His career has allowed him to reach high-rank positions, such as undersecretary general of the presidency.

==Biography==
Pávez was born in Conchalí (Santiago, Chile) on August 4, 1983, to Máximo Francisco Ernesto Pavez Cerda and Gloria Patricia Cantillano Vergara. He completed his primary and secondary education at the Alonso de Ercilla Institute in downtown Santiago.

He continued his law studies at the Pontifical Catholic University of Chile (PUC), where he graduated with a law degree. Pávez later earned a master's degree in Laws at the PUC, where he currently teaches Constitutional Law at its Faculty. He later moved to Lampa, a town near Santiago.

==Political career==
During his time at the university, he was a student leader at the PUC for the Gremialist Movement, serving as president of the Law Student Center.

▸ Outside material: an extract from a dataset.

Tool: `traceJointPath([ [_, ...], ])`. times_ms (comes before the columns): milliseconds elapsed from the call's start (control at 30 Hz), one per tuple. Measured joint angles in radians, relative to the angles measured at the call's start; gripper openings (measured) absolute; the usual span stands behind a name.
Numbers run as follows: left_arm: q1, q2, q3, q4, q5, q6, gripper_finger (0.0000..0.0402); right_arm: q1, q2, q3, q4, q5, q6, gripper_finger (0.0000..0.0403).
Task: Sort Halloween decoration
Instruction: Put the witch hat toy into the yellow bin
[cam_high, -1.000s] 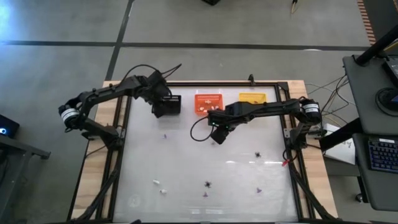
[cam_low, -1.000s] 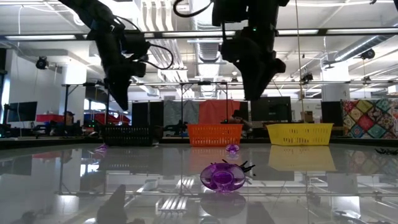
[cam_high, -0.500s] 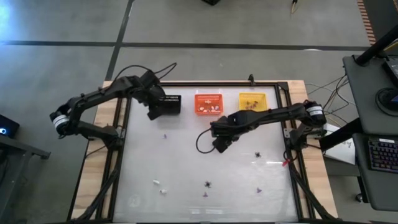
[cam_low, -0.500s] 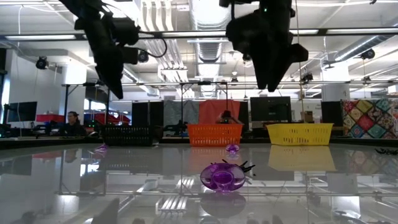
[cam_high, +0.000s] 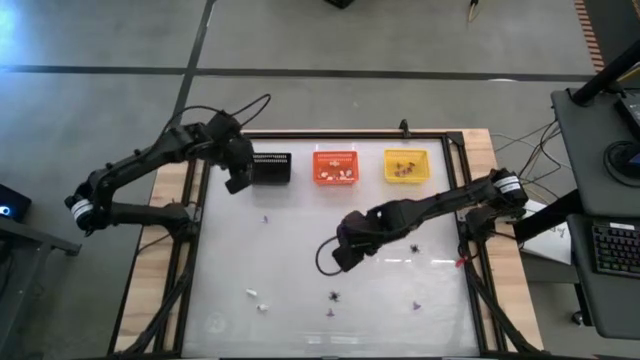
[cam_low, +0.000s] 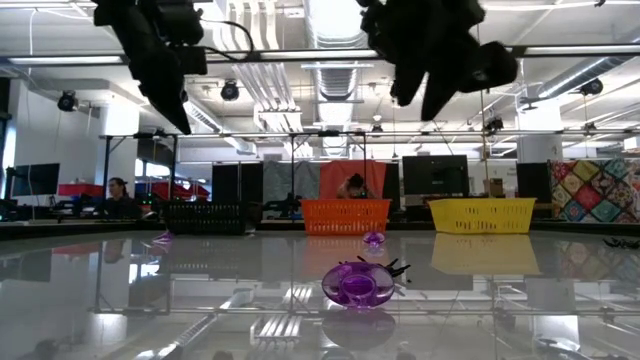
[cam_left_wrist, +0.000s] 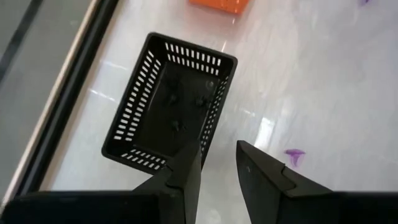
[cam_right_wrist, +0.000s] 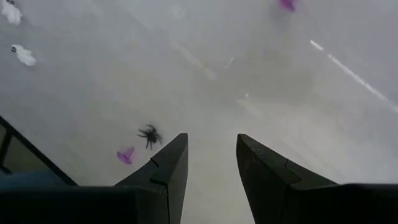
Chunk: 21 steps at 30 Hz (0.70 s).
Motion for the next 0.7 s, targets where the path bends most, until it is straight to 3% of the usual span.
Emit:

In 2007, Pavez was secretary general of the Student Federation (FEUC), a position he received from future congressman Pablo Vidal. There, he also had the opportunity to meet the mayor of Renca, Claudio Castro.

During Sebastián Piñera's first government (2010–2014), he served as a legislative advisor to Health Minister Jaime Mañalich.

In 2012, and parallel to his work within Piñera's administration, Pavez was elected as councilor of his hometown Conchalí, where simultaneously helped in legislative issue to the conservative think tank, Jaime Guzmán Foundation (FJG), which pays tribute to the founder of his party, the Independent Democratic Union (UDI).

At the think tank, he coordinated interpellations and constitutional accusations against ministers, in addition to advising the UDI bench in the Congress, as well as other factions of the Chilean right-wing on investigative commissions, such as those in the Caval case.